_WHAT THE EXERCISE ASKS:_ The reply should hold every line of the data, unchanged and complete.

=== Begin Enclosure ===

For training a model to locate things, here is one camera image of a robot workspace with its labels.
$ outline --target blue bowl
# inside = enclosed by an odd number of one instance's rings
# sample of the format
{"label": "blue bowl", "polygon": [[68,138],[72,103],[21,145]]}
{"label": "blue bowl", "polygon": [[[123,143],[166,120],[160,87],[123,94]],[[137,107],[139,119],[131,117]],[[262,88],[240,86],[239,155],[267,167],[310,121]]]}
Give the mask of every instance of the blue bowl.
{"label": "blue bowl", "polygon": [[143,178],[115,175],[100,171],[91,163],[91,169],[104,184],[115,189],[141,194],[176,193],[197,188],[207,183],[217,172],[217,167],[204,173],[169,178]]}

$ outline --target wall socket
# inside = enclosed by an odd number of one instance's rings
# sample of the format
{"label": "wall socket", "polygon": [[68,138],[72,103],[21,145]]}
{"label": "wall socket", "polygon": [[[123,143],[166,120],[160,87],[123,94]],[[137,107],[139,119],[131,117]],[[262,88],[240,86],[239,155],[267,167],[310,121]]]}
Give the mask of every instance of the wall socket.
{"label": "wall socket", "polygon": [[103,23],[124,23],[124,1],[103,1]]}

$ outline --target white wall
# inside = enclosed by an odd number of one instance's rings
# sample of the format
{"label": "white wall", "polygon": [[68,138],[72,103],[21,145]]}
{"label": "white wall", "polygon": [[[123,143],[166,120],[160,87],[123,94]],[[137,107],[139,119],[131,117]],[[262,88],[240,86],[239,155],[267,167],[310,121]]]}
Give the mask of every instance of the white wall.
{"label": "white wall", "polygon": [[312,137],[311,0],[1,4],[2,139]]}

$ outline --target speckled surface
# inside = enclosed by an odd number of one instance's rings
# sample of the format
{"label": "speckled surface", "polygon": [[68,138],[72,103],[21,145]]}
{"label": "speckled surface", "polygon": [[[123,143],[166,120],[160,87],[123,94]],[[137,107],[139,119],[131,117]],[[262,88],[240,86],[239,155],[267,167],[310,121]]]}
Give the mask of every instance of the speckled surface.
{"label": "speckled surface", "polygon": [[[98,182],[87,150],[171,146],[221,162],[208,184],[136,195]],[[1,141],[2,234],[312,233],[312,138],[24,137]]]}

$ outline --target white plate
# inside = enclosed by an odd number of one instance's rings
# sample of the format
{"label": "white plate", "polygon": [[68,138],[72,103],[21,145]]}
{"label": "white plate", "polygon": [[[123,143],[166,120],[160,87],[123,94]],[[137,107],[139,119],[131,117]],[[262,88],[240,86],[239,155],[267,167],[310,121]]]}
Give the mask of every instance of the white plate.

=== End Enclosure ===

_WRITTEN ANSWER:_
For training a model to locate things, here is one camera image of a robot workspace with its labels.
$ outline --target blue bowl
# inside = enclosed by an odd number of one instance's rings
# sample of the format
{"label": "blue bowl", "polygon": [[68,138],[72,103],[21,145]]}
{"label": "blue bowl", "polygon": [[[123,143],[166,120],[160,87],[123,94]],[[137,107],[139,119],[131,117]],[[262,88],[240,86],[239,155],[267,167],[310,121]]]}
Give the mask of every instance of the blue bowl.
{"label": "blue bowl", "polygon": [[143,178],[115,175],[100,171],[91,163],[91,169],[104,184],[115,189],[141,194],[176,193],[197,188],[207,183],[217,172],[217,167],[204,173],[169,178]]}

$ outline --target wall socket
# inside = enclosed by an odd number of one instance's rings
# sample of the format
{"label": "wall socket", "polygon": [[68,138],[72,103],[21,145]]}
{"label": "wall socket", "polygon": [[[123,143],[166,120],[160,87],[123,94]],[[137,107],[139,119],[131,117]],[[262,88],[240,86],[239,155],[267,167],[310,121]]]}
Give the mask of every instance of the wall socket.
{"label": "wall socket", "polygon": [[103,23],[124,23],[124,1],[103,1]]}

$ outline --target white wall
# inside = enclosed by an odd number of one instance's rings
# sample of the format
{"label": "white wall", "polygon": [[68,138],[72,103],[21,145]]}
{"label": "white wall", "polygon": [[[123,143],[166,120],[160,87],[123,94]],[[137,107],[139,119],[131,117]],[[262,88],[240,86],[239,155],[267,167],[310,121]]]}
Give the mask of every instance of the white wall.
{"label": "white wall", "polygon": [[312,137],[311,0],[1,4],[2,139]]}

$ outline --target speckled surface
# inside = enclosed by an odd number of one instance's rings
# sample of the format
{"label": "speckled surface", "polygon": [[68,138],[72,103],[21,145]]}
{"label": "speckled surface", "polygon": [[[123,143],[166,120],[160,87],[123,94]],[[137,107],[139,119],[131,117]],[[262,88],[240,86],[239,155],[267,167],[310,121]]]}
Give the mask of every instance of the speckled surface.
{"label": "speckled surface", "polygon": [[[98,182],[87,150],[171,146],[221,162],[208,184],[136,195]],[[1,141],[2,234],[312,233],[312,138],[24,137]]]}

$ outline --target white plate
# inside = enclosed by an odd number of one instance's rings
# sample of the format
{"label": "white plate", "polygon": [[68,138],[72,103],[21,145]]}
{"label": "white plate", "polygon": [[[123,143],[166,120],[160,87],[123,94]],[[137,107],[139,119],[131,117]],[[262,88],[240,86],[239,155],[267,167],[310,121]]]}
Give the mask of every instance of the white plate.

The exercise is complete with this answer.